Clearly, at no point in the entire correspondence did the minds of the parties meet upon the elements essential to a contract, and hence it follows that there was no memorandum showing the material elements thereof. Wineburgh v. Gay, 27 Cal. App. 603, 150 P. 1003. Since there was no offer and acceptance in the letters of June 27th and July 3d, the letter from Cook on July 10th was at most a counter offer which operated to reject Mrs. Mielke's proposal of July 3d, and since this counter offer was definitely rejected, appellants' case must fall. The most that can be said of the whole transaction is that the parties were negotiating by correspondence for the sale of the ranch and that at no time did the minds of the parties meet by offer and acceptance sufficiently definite and certain in terms to make a contract. Since this is true, it follows that there was no sufficient note or memorandum to satisfy the statute of frauds.

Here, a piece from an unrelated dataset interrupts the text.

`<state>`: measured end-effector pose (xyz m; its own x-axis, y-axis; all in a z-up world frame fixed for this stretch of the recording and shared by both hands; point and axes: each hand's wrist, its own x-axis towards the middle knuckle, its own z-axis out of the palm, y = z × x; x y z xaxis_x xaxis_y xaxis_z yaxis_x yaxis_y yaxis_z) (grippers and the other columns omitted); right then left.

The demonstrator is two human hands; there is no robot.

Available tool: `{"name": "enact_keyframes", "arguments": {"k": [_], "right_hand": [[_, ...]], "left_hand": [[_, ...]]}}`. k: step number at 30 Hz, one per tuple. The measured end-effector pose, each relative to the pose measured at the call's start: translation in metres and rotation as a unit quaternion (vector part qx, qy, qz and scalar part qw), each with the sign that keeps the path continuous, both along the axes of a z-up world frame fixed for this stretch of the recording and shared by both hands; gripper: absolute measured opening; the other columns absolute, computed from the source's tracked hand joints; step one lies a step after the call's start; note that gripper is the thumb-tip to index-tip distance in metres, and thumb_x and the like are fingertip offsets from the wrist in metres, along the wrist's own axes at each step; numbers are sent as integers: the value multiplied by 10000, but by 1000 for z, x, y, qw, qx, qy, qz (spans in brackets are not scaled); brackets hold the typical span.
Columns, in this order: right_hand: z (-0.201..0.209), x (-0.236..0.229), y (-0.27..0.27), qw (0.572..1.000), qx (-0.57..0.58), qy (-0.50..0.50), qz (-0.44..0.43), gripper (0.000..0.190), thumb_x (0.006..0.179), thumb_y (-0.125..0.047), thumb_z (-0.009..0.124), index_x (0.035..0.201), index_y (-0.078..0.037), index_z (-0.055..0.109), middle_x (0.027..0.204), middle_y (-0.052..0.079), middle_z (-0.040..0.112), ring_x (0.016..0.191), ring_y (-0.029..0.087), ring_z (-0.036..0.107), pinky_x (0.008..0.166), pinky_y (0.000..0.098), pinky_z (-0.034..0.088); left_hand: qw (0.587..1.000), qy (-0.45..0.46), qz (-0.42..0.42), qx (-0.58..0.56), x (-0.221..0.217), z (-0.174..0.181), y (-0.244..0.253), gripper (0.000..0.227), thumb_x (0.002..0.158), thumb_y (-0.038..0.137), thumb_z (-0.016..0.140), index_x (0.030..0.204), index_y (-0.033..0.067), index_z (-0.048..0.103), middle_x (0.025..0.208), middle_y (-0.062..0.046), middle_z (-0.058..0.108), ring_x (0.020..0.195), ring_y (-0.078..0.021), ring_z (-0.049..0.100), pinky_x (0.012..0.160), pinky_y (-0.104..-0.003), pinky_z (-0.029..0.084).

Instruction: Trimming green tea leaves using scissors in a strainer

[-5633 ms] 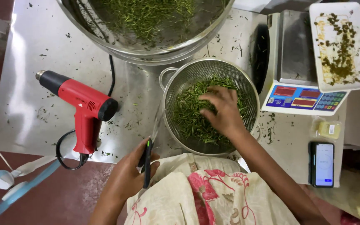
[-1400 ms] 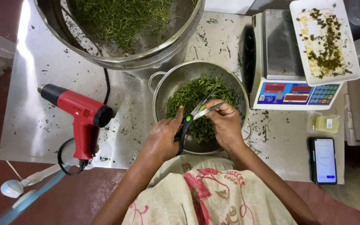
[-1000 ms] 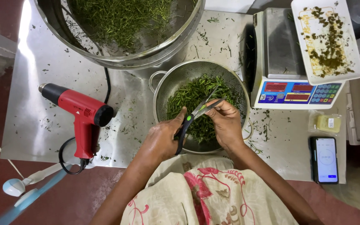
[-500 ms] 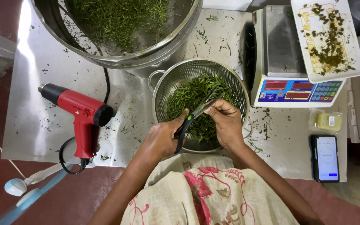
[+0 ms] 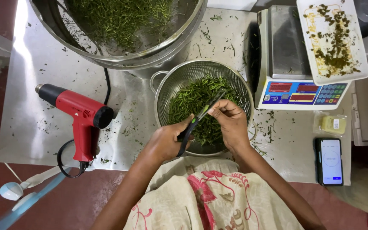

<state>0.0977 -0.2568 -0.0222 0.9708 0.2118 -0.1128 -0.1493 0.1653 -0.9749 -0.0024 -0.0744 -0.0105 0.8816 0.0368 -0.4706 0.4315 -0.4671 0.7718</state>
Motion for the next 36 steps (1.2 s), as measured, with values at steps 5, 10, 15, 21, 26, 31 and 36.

This conclusion makes it unnecessary to consider the second point of the appeal, since clearly, if the appellants failed to establish a contract to sell, any oral statement or admission of the respondent that she had sold the property and agreed to take a second mortgage for a balance of the purchase price would be immaterial.
The judgment is affirmed.
ALLYN, Justice pro tem.
We concur: BARNARD, P. J.; MARKS, J.